Prema Leela Pelli Gola Review
'Prema Leela Pelli Gola', the dubbed version of 'Velainu Vandhutta Vellaikaaran', stars Vishnu Vishal and Nikki Galrani in lead roles. Here is our review of the same.
Murali (Vishnu Vishal) is the loyal assistant of the local MLA Jacket Janakiram (Robo Shankar), who is close to the senior minister of his party. The minister dies after revealing the secret place where he has stored his ill-gotten wealth, to Janakiram. On the same day, Janakiram meets with an accident and starts behaving like a ten year old after being in unconscious state for some days.
The minister’s greedy brother-in-law (Ravi Maria) chases him to know the place where the minister has stored his wealth. Murali wants the MLA’s testimony to prove to his lover Archana (Nikki Galrani), that he has not defrauded her of Rs. 10 lacs. His friend Karakkai (Soori) cannot marry the girl he loves without the help of the MLA, as he was accidentally hitched to a popular record dancer.

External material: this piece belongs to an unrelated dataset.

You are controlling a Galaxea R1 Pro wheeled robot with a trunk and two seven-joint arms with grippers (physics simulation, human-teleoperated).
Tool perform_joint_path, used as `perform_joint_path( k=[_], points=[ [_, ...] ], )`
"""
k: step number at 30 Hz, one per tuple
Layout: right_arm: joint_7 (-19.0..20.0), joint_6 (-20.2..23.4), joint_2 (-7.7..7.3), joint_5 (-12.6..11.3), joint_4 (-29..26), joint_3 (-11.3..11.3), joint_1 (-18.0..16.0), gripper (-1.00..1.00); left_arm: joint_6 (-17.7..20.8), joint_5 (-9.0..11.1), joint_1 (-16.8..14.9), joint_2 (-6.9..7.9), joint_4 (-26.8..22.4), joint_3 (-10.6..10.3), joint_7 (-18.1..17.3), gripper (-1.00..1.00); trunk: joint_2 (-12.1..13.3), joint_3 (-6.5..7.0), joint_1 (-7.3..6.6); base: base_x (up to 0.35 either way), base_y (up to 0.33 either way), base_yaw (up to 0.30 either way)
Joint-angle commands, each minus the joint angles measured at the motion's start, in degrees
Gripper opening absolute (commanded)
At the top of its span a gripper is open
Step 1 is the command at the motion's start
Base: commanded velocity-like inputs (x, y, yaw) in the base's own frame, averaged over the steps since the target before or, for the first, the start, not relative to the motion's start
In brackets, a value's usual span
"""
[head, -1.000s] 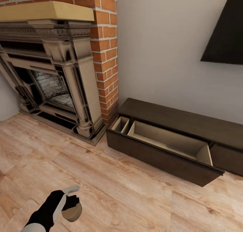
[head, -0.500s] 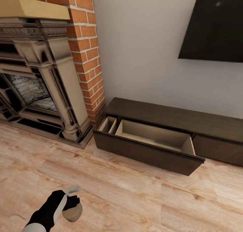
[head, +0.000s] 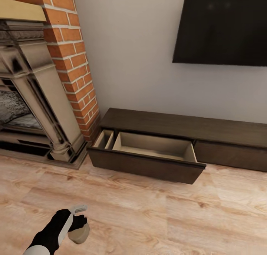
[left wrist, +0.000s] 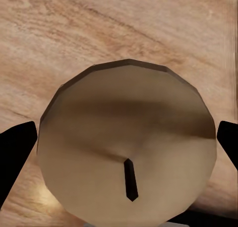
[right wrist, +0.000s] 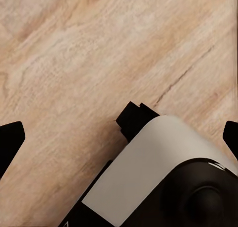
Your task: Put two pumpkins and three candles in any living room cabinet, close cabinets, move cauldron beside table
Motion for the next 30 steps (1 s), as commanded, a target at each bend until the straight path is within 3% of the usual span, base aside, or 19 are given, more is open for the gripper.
perform_joint_path(
  k=[1,9,14,22,30],
  points=[
    [0.0,0.0,0.01,0.0,0.0,0.0,0.0,1.0,0.0,0.0,0.0,-0.01,0.0,0.0,0.0,-1.0,0.0,0.02,0.0,0.0,0.0,-0.276],
    [0.0,0.1,-0.02,-0.1,0.0,-0.2,0.0,1.0,0.0,-0.1,0.0,-0.02,0.0,0.0,0.0,-1.0,0.0,0.35,0.0,0.0,0.0,-0.254],
    [0.1,0.1,0.04,-0.2,0.0,-2.6,0.0,1.0,0.0,-0.1,0.0,-0.01,0.0,0.0,0.0,-1.0,0.0,0.66,0.0,0.0,0.0,-0.236],
    [0.3,0.3,0.01,-0.2,0.0,-3.3,0.0,1.0,0.0,-0.1,0.0,-0.13,0.0,0.0,0.0,-1.0,0.0,1.16,0.0,0.0,0.0,-0.231],
    [4.4,0.2,-0.01,-0.1,0.0,-3.3,0.0,1.0,-0.2,-0.1,0.0,-0.15,0.0,-0.1,0.0,-1.0,0.0,1.68,0.0,0.0,0.0,-0.229]
  ],
)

How the problems of Murali and his friend are solved with the help of the MLA and who gets the minister’s wealth? These form the crux of the second half of this oddball comedy.
Director Ezhil has stuffed the film with screwball humour and eerie characters.
Soori's travails are sheer entertainment. Soori is as important as the hero. He steals the show with his hilarious expressions and dialogues when he is called as ‘Pushpa mogudu’ by everyone, much to his embarrassment and shame.
Although Robo Shankar's comic timing is inconsistent, the pre-climax episode where he harangues Ravi Maria by repeating the same story again and again brings the roof down.
Among the Kollywood actors we get to watch, Vishnu Vishal has no popularity in the Telugu States. He is just about OK and one can't watch those boisterous songs even on the most pleasant day. To a good extent, he has succeeded in making his role likeable.
Nikki Galrani gets to perform stunt sequences as she is a 'basti mein sawaal' queen who is otherwise full of make-up. She looks fit as a young police officer.
Reshma Pasupuleti as Pushpa ensures she looks glamorous, but who is aware of her? Motta Rajendran (the bald-headed comedian. Remember?) who appears as the comic guru of aspiring ghosts in the pre-climax and climax sequences manages to elicit a few guffaws.
C Sathya’s RR is just about OK. Shakthi’s cinematography and Ananda Lingakumar’s editing are adequate.
The story would not pass the test of logic. An MLA being affected by memory loss is cool stuff, but why is it that no effort was made to show why nobody in the town is aware about this mind-blowing development?
The script has too many convenient turn of events. The comedy is almost entirely slapstick, and full of Tamil nativity.
If you love oddball, slapstick comedy, you may want to give this film a try. More than the lead pair, it's the comedians Soori and Robo Shankar who can help the matters.